### [Required action]
Retype the records word for word. Skip every image.

### [Input for this task]

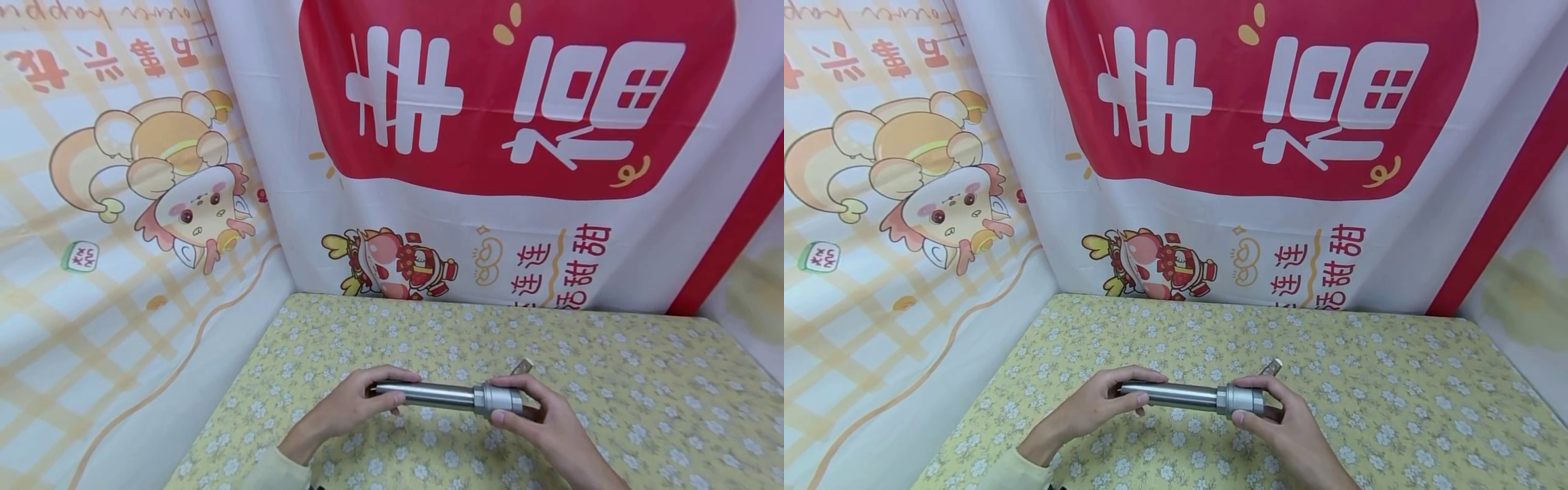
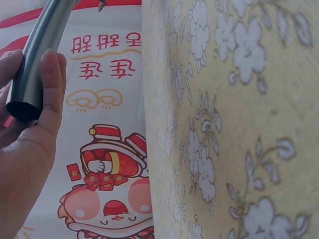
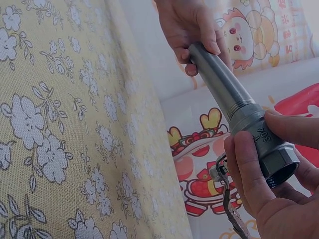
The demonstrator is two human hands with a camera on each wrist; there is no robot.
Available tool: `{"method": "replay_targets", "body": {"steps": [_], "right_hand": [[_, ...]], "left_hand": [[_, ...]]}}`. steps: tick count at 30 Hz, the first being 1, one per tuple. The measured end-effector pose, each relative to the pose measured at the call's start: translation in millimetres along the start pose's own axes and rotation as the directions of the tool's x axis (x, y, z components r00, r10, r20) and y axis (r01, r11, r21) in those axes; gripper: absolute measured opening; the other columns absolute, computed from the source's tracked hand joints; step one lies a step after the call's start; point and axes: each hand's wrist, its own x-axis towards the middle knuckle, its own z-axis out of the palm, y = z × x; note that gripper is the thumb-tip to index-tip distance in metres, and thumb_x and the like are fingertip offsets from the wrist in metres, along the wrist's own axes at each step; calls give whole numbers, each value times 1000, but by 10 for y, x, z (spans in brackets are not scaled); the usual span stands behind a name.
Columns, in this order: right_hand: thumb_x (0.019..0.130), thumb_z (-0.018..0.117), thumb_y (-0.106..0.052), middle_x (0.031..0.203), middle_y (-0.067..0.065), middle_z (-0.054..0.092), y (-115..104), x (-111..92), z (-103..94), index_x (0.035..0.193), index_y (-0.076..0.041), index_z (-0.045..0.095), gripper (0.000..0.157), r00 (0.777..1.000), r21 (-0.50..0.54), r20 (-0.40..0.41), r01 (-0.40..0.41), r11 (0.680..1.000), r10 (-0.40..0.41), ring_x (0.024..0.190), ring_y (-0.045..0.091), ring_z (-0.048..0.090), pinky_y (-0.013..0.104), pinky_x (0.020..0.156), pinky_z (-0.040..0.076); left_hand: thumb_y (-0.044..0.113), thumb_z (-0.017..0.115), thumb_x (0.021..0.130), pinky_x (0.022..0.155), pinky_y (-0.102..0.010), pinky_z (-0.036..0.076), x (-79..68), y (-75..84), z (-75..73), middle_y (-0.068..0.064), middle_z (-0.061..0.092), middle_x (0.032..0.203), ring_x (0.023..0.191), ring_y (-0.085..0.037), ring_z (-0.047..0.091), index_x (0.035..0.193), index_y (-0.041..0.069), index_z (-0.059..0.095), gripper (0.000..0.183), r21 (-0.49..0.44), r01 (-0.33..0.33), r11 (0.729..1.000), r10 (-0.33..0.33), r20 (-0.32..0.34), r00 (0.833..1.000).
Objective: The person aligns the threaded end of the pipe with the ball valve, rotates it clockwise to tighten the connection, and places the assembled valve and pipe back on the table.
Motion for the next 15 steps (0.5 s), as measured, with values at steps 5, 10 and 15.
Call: {"method": "replay_targets", "body": {"steps": [5,10,15], "right_hand": [[99,84,-22,151,23,53,2,1,-4,149,-6,60,58,1000,1,4,3,1000,-3,113,32,76,49,96,65],[99,84,-23,152,23,53,4,3,-5,149,-7,60,58,1000,1,0,-4,1000,4,114,32,76,49,96,65],[98,85,-22,152,23,53,3,1,-3,149,-7,60,58,1000,-1,-5,-6,1000,6,114,32,77,49,96,65]], "left_hand": [[23,63,113,94,-40,64,1,-11,2,-14,60,154,106,-14,73,150,11,65,40,2,-11,1000,11,-3,1000],[21,64,112,95,-35,63,-1,-19,7,-14,61,153,113,-17,71,149,15,68,37,-4,-38,999,38,-3,999],[18,65,112,95,-28,60,-2,-21,13,-15,61,154,117,-15,70,148,14,67,37,-14,-68,998,68,-1,998]]}}
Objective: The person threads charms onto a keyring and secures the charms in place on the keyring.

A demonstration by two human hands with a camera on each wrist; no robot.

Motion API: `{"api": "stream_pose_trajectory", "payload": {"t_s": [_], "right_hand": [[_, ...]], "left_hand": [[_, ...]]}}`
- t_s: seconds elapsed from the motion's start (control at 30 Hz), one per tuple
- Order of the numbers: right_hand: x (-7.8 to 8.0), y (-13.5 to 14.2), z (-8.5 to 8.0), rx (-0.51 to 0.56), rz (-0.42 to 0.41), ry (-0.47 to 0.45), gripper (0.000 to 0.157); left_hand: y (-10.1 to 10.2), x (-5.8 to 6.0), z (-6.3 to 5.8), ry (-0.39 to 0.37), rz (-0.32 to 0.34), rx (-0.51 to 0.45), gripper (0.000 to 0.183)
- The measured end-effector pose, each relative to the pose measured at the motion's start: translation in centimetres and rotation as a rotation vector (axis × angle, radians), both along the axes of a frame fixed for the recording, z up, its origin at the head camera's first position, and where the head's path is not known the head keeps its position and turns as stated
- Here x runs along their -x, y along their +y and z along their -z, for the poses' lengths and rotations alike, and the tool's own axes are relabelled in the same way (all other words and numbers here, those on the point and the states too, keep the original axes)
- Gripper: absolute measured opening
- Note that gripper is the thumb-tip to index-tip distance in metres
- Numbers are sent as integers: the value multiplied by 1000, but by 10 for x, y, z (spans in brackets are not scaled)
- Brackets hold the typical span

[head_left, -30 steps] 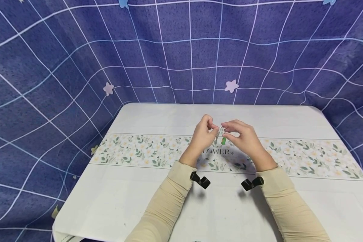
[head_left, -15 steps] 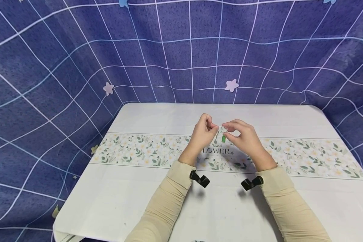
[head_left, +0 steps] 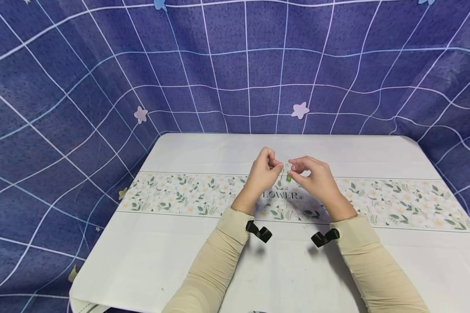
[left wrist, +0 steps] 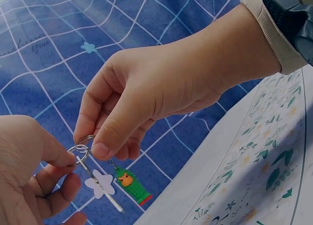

### [Output for this exercise]
The demonstrator is two human hands with a camera on each wrist; there is no robot.
Available tool: `{"method": "replay_targets", "body": {"steps": [_], "right_hand": [[_, ...]], "left_hand": [[_, ...]]}}`. steps: tick count at 30 Hz, the first being 1, one per tuple. The measured end-effector pose, each relative to the pose measured at the call's start: translation in millimetres along the start pose's own axes and rotation as the directions of the tool's x axis (x, y, z components r00, r10, r20) and y axis (r01, r11, r21) in those axes; gripper: absolute measured opening; the other columns absolute, computed from the source's tracked hand joints; step one lies a step after the call's start; point and axes: each hand's wrist, its own x-axis towards the middle knuckle, its own z-axis out of the palm, y = z × x; note that gripper is the thumb-tip to index-tip distance in metres, and thumb_x and the like are fingertip offsets from the wrist in metres, along the wrist's own axes at each step; calls give whole numbers, each value times 1000, but by 10 for y, x, z (spans in brackets are not scaled); the usual span stands behind a name.
Columns, in this order: right_hand: thumb_x (0.019..0.130), thumb_z (-0.018..0.117), thumb_y (-0.106..0.052), middle_x (0.031..0.203), middle_y (-0.067..0.065), middle_z (-0.054..0.092), y (-115..104), x (-111..92), z (-103..94), index_x (0.035..0.193), index_y (-0.076..0.041), index_z (-0.045..0.095), gripper (0.000..0.157), r00 (0.777..1.000), r21 (-0.50..0.54), r20 (-0.40..0.41), r01 (-0.40..0.41), r11 (0.680..1.000), r10 (-0.40..0.41), ring_x (0.024..0.190), ring_y (-0.045..0.091), ring_z (-0.048..0.090), pinky_y (-0.013..0.104), pinky_x (0.020..0.156), pinky_z (-0.040..0.076); left_hand: thumb_y (-0.044..0.113), thumb_z (-0.017..0.115), thumb_x (0.021..0.130), pinky_x (0.022..0.155), pinky_y (-0.102..0.010), pinky_z (-0.036..0.076), x (-79..68), y (-75..84), z (-75..73), middle_y (-0.068..0.064), middle_z (-0.061..0.092), middle_x (0.032..0.203), ring_x (0.023..0.191), ring_y (-0.085..0.037), ring_z (-0.047..0.091), index_x (0.035..0.193), index_y (-0.041..0.069), index_z (-0.059..0.095), gripper (0.000..0.183), r21 (-0.49..0.44), r01 (-0.33..0.33), r11 (0.729..1.000), r10 (-0.33..0.33), r20 (-0.32..0.34), r00 (0.833..1.000).
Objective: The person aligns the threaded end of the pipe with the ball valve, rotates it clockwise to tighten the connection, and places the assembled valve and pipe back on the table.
Motion for the next 15 steps (0.5 s), as measured, with values at steps 5, 10 and 15.
Call: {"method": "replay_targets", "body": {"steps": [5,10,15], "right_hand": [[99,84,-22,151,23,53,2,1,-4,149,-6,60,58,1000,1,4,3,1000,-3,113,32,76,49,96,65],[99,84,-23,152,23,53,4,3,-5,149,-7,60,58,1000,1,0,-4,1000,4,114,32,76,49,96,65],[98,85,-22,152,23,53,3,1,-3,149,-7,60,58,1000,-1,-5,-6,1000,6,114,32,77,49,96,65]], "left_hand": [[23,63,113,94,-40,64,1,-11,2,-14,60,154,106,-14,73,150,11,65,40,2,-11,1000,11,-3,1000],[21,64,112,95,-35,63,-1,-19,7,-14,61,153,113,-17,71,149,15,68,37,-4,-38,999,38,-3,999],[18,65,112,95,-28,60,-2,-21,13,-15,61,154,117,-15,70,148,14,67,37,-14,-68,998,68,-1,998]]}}
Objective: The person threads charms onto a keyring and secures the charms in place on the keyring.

A demonstration by two human hands with a camera on each wrist; no robot.

Motion API: `{"api": "stream_pose_trajectory", "payload": {"t_s": [_], "right_hand": [[_, ...]], "left_hand": [[_, ...]]}}`
- t_s: seconds elapsed from the motion's start (control at 30 Hz), one per tuple
- Order of the numbers: right_hand: x (-7.8 to 8.0), y (-13.5 to 14.2), z (-8.5 to 8.0), rx (-0.51 to 0.56), rz (-0.42 to 0.41), ry (-0.47 to 0.45), gripper (0.000 to 0.157); left_hand: y (-10.1 to 10.2), x (-5.8 to 6.0), z (-6.3 to 5.8), ry (-0.39 to 0.37), rz (-0.32 to 0.34), rx (-0.51 to 0.45), gripper (0.000 to 0.183)
- The measured end-effector pose, each relative to the pose measured at the motion's start: translation in centimetres and rotation as a rotation vector (axis × angle, radians), both along the axes of a frame fixed for the recording, z up, its origin at the head camera's first position, and where the head's path is not known the head keeps its position and turns as stated
- Here x runs along their -x, y along their +y and z along their -z, for the poses' lengths and rotations alike, and the tool's own axes are relabelled in the same way (all other words and numbers here, those on the point and the states too, keep the original axes)
- Gripper: absolute measured opening
- Note that gripper is the thumb-tip to index-tip distance in metres
- Numbers are sent as integers: the value multiplied by 1000, but by 10 for x, y, z (spans in brackets are not scaled)
- Brackets hold the typical span

[head_left, -30 steps] 
[head_left, -15 steps] 
[head_left, +0 steps] 
[left wrist, +0 steps] 

The exercise has been carried out completely.